The eval has been underselling the resolver. Examples from (A): ButteButte-Silver Bow (consolidated city-county — WOF's canonical name), Saint JohnsburySt. Johnsbury, DerbyDerby Center, Monroe TwpMonroe, Barre CityBarre.

  1. Eval name-match fidelity (HIGH ROI) — ✅ SHIPPED IN THIS PR. Match OA's expected name against the resolved place's full WOF names altname set (normalized), not a single canonical string, plus a tight abbreviation layer (St→Saint, Mt→Mount, Ft→Fort, Mc-despace, diacritics/punct). Deliberately no civic-suffix strippingBarre City and Barre Town are distinct VT municipalities. This is correctness, not gaming: WOF records these as the same place.

    Result (1500 OA rows, real v0.7.2):

    parserlocality BEFORElocality AFTERΔ
    neural94.9%97.1%+2.2
    v0 (Pelias)93.7%95.3%+1.6

    Both parsers rise (the matcher is parser-agnostic), and neural's lead over Pelias widens to +1.8pp. 32 neural misses credited — all legitimate (Saint↔St. Johnsbury, Mt↔Mount Pleasant, Butte↔Butte-Silver Bow, Rutland City↔Rutland). Guard verified: all 4 Saint Albans → St. Johnsbury genuine errors still fail (0 wrongly credited) — the matcher trusts disjoint WOF ids, so real ranking bugs stay visible for PR #2.

  2. Resolver disambiguation — the Saint Albans Town/City → St. Johnsbury cluster (4 rows). A genuine ranking bug: for "Saint Albans, VT" the resolver picks the wrong VT town. Check whether this is name-collision handling or the population/importance tiebreak (must stay ALIGNED with the population/importance ranking used elsewhere — or document why it differs here). This is real resolver-depth work, small but clear.

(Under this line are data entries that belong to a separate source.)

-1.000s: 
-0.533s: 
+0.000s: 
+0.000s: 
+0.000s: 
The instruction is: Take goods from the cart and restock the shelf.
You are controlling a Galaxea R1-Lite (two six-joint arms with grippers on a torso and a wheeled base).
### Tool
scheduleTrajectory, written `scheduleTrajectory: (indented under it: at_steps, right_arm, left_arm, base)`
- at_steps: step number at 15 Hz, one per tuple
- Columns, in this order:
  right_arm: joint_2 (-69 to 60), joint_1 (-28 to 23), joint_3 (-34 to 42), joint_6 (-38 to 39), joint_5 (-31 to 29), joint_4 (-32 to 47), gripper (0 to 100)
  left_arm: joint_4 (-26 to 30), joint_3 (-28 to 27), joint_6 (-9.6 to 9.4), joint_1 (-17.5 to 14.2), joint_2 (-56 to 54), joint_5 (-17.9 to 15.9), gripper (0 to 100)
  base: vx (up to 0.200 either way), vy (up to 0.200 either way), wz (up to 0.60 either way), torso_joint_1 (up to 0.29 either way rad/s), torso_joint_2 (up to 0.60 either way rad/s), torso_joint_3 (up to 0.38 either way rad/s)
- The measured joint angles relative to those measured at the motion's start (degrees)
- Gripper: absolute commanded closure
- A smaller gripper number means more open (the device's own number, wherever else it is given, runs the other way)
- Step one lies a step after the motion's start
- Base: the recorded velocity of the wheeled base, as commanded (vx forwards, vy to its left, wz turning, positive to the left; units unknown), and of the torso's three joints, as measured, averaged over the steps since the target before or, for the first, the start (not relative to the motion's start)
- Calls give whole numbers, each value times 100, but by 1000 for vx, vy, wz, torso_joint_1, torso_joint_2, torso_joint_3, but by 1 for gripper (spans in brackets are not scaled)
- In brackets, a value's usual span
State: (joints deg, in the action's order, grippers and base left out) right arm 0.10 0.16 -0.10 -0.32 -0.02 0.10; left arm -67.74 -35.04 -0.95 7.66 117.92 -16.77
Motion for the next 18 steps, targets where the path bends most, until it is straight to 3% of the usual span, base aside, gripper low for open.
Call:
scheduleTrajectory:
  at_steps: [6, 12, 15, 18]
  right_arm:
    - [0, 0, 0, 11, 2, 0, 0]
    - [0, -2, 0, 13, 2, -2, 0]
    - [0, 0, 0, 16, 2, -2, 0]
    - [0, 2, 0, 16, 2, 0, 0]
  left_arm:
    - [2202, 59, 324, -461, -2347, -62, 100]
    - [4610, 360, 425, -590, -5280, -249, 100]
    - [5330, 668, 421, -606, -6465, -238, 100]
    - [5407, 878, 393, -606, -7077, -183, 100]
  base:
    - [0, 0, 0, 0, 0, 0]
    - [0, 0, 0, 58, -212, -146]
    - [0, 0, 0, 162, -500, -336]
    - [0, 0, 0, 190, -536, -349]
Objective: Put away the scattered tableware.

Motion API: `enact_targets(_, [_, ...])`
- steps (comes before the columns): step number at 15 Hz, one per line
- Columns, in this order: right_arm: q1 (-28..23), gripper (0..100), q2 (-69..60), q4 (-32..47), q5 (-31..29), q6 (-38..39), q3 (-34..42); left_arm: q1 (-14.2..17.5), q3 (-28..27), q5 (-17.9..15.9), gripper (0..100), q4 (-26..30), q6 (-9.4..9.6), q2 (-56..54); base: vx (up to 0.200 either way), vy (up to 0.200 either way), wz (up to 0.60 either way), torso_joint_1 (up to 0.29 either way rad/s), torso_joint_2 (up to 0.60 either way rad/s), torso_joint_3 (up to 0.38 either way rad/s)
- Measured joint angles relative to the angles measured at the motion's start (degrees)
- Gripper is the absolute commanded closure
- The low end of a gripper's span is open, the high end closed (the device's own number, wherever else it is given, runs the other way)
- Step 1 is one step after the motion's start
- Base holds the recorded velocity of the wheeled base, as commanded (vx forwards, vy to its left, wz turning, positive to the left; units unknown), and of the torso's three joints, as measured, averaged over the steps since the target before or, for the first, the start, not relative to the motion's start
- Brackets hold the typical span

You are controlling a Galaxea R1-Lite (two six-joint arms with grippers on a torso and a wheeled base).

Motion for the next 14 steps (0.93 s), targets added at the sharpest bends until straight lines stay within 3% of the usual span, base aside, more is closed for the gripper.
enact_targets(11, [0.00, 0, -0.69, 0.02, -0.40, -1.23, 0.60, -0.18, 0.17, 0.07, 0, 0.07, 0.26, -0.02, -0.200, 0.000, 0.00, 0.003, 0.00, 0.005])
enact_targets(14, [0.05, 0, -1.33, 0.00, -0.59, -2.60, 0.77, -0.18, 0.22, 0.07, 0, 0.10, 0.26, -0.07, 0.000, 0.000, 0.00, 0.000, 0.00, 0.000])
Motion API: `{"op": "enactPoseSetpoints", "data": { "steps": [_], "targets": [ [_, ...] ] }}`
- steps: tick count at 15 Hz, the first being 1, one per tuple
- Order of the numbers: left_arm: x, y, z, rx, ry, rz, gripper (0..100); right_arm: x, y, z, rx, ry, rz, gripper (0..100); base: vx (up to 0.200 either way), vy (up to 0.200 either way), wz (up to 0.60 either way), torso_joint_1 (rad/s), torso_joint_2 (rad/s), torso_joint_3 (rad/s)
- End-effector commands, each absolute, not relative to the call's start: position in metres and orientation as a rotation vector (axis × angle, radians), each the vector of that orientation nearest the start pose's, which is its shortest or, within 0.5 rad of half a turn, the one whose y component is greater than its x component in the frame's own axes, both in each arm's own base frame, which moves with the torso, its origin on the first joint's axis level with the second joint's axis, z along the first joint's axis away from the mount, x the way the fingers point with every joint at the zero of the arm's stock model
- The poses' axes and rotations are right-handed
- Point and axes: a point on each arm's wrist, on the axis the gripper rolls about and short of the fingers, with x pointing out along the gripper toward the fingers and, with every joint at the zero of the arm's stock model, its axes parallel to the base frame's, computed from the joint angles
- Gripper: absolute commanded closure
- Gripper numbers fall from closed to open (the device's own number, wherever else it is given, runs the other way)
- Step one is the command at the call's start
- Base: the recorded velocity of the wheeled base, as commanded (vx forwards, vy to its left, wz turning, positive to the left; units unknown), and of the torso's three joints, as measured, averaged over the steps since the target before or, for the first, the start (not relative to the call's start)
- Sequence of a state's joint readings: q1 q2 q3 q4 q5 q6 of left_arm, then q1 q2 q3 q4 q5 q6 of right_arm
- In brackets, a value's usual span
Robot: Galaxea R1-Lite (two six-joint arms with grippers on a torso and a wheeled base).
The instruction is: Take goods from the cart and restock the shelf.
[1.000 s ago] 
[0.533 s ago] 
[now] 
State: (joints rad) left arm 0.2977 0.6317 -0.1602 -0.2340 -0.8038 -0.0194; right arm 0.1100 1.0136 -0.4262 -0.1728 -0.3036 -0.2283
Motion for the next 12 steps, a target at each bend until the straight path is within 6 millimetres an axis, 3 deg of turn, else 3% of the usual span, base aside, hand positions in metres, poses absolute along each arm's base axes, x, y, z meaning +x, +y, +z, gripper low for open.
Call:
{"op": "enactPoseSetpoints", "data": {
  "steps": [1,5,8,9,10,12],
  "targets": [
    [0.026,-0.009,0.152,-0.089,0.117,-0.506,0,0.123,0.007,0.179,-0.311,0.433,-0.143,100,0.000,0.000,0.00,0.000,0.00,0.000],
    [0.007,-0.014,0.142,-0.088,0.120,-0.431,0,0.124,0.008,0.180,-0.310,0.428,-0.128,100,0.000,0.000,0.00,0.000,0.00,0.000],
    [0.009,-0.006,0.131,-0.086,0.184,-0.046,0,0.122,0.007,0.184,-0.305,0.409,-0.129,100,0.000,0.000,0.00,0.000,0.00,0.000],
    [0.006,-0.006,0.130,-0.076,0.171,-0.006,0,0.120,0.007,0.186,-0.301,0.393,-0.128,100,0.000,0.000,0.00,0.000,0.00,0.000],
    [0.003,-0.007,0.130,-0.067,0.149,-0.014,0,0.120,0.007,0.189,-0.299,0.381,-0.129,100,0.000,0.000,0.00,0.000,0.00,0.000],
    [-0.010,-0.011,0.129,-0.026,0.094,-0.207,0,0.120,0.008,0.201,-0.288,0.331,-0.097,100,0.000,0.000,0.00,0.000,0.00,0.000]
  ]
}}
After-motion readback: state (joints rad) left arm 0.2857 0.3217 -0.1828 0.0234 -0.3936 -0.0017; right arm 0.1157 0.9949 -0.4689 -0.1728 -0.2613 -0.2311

  3. Neural parser robustness (feeds the retrain/MLM track, not the resolver). Two concrete patterns from (C):

    • <Null> literal tokens in OA input (21695 <Null> 210TH STREET, Holland, IA) → neural fails to parse; v0 survives. Input sanitization and/or a corpus augmentation.
    • DC directional quadrant (6th Street Ne, Washington → neural tags Ne Smith as locality) and multi-word locality truncation (Belle FourcheBelle, Fort PierreFort, SD). Corpus-augmentation candidates for the next train.
  4. WOF coverage (lowest priority, after (1)). A handful of tiny localities resolve to nothing (Pennco, Dakota Dunes, Essex Junction Village SD/VT). Extend the custom admin-global-priority.db build rather than chasing these individually.

Geography of failures

VT 39, IA 26, SD 14, MT 11, IL 7, DC 3, CA 1 — concentrated in rural/township-heavy states with many small villages and Saint-/Mount-/township name variants. This is consistent with (A) dominating: the failures cluster exactly where canonical-name forms diverge most, not where the resolver is structurally weak.

Where neural already wins (bucket: v0-only failures, 25 rows)

v0/Pelias returns no locality for many that neural gets right: Des Moines, Des Plaines (v0 mishandles the Des token), Chicago, Georgia, VT (v0 confuses the locality with the state), Moretown. These are the cases the neural parser exists to win — and does.